- [Exercise objective]: Given the listing below, write out exactly the lines starting with the line that has "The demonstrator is" and going on through the line that has "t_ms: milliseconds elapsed", both kept.

#### Recorded data ####

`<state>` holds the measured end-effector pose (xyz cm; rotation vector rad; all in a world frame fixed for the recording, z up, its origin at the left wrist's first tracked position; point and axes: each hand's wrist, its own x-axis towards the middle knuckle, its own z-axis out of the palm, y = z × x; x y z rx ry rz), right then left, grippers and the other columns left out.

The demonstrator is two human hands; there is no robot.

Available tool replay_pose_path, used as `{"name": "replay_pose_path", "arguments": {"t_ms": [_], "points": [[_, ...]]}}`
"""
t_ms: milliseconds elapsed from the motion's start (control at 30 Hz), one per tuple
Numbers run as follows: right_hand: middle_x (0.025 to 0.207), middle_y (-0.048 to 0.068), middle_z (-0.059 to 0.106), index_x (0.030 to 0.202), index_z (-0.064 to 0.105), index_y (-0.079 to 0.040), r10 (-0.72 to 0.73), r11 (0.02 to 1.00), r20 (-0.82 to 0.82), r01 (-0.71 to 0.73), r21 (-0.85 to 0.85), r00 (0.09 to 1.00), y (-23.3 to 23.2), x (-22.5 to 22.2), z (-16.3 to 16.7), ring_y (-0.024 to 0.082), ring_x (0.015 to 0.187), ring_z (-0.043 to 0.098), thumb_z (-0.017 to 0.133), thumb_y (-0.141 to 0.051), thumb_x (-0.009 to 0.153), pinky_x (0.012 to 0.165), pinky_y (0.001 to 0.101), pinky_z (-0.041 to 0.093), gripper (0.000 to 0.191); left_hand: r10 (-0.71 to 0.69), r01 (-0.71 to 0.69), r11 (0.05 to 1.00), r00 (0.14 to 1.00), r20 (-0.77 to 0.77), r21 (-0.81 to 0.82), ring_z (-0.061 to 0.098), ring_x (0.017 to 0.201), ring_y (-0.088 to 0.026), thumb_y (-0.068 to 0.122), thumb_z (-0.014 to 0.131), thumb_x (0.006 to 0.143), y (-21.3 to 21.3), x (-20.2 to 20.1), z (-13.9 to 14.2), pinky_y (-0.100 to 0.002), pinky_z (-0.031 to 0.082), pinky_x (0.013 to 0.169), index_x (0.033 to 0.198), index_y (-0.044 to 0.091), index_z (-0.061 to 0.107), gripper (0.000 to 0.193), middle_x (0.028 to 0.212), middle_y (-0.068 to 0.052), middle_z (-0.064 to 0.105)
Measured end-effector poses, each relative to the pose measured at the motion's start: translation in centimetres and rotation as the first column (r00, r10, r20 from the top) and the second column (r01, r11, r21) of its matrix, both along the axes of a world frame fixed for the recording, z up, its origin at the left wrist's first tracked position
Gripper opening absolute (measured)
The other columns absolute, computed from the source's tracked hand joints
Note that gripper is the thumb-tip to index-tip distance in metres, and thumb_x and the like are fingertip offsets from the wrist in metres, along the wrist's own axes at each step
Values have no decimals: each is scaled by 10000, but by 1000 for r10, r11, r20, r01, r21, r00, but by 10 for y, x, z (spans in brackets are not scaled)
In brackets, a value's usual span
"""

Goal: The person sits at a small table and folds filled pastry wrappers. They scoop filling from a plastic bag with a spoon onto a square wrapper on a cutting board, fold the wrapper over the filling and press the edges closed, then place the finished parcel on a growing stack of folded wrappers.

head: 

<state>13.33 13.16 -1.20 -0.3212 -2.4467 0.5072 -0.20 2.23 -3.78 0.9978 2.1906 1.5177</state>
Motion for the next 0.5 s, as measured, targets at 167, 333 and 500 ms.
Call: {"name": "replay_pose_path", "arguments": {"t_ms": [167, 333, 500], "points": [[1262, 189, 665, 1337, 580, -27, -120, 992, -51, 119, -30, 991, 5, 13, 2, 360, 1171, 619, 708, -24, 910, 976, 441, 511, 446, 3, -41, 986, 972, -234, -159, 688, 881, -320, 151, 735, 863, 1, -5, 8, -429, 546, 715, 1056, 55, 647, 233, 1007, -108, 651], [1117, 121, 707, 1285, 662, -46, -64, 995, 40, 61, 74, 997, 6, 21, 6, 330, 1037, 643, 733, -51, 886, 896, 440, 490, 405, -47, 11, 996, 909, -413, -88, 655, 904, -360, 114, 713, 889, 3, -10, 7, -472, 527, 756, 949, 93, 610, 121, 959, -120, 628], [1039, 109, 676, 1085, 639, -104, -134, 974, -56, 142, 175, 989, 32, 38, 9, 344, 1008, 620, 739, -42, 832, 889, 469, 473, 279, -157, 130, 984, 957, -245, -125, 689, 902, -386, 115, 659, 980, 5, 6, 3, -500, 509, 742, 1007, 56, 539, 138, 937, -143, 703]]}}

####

- [Reply to the task]:
The demonstrator is two human hands; there is no robot.

Available tool replay_pose_path, used as `{"name": "replay_pose_path", "arguments": {"t_ms": [_], "points": [[_, ...]]}}`
"""
t_ms: milliseconds elapsed from the motion's start (control at 30 Hz), one per tuple

What appears above is the full answer.